The data below should be repeated exactly and in full.

** DATASET EXTRACT follows **

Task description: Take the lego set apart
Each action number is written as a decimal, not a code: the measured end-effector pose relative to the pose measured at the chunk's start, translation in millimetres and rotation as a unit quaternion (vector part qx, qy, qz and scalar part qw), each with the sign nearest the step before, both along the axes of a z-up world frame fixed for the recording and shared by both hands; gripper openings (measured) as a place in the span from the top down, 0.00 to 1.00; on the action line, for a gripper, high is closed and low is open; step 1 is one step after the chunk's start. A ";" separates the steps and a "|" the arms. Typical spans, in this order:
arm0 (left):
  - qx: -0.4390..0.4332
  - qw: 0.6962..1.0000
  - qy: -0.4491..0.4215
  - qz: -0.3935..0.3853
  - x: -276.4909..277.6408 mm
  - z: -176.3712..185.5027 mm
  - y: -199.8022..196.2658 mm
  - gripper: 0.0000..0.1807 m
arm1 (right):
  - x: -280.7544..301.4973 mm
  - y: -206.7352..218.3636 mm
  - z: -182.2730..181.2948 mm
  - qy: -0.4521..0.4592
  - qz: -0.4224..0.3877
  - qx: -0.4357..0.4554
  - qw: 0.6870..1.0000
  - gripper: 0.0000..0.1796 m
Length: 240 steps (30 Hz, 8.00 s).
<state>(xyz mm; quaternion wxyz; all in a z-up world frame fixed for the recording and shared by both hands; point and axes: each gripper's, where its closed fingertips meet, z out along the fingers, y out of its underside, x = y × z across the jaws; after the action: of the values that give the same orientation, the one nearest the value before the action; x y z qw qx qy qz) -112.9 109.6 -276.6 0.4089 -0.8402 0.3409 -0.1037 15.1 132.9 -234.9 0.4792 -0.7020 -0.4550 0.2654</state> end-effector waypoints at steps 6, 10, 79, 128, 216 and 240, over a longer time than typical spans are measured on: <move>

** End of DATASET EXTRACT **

== EXERCISE OUTPUT ==
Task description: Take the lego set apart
Each action number is written as a decimal, not a code: the measured end-effector pose relative to the pose measured at the chunk's start, translation in millimetres and rotation as a unit quaternion (vector part qx, qy, qz and scalar part qw), each with the sign nearest the step before, both along the axes of a z-up world frame fixed for the recording and shared by both hands; gripper openings (measured) as a place in the span from the top down, 0.00 to 1.00; on the action line, for a gripper, high is closed and low is open; step 1 is one step after the chunk's start. A ";" separates the steps and a "|" the arms. Typical spans, in this order:
arm0 (left):
  - qx: -0.4390..0.4332
  - qw: 0.6962..1.0000
  - qy: -0.4491..0.4215
  - qz: -0.3935..0.3853
  - x: -276.4909..277.6408 mm
  - z: -176.3712..185.5027 mm
  - y: -199.8022..196.2658 mm
  - gripper: 0.0000..0.1807 m
arm1 (right):
  - x: -280.7544..301.4973 mm
  - y: -206.7352..218.3636 mm
  - z: -182.2730..181.2948 mm
  - qy: -0.4521..0.4592
  - qz: -0.4224..0.3877
  - qx: -0.4357..0.4554
  - qw: 0.6870..1.0000
  - gripper: 0.0000..0.1796 m
Length: 240 steps (30 Hz, 8.00 s).
<state>(xyz mm; quaternion wxyz; all in a z-up world frame fixed for the recording and shared by both hands; point and axes: each gripper's, where its closed fingertips meet, z out along the fingers, y out of its underside, x = y × z across the jaws; after the action: of the values that give the same orientation, the one nearest the value before the action; x y z qw qx qy qz) -112.9 109.6 -276.6 0.4089 -0.8402 0.3409 -0.1037 15.1 132.9 -234.9 0.4792 -0.7020 -0.4550 0.2654</state> end-effector waypoints at steps 6, 10, 79, 128, 216 and 240, over a longer time than typical spans are measured on: <move>

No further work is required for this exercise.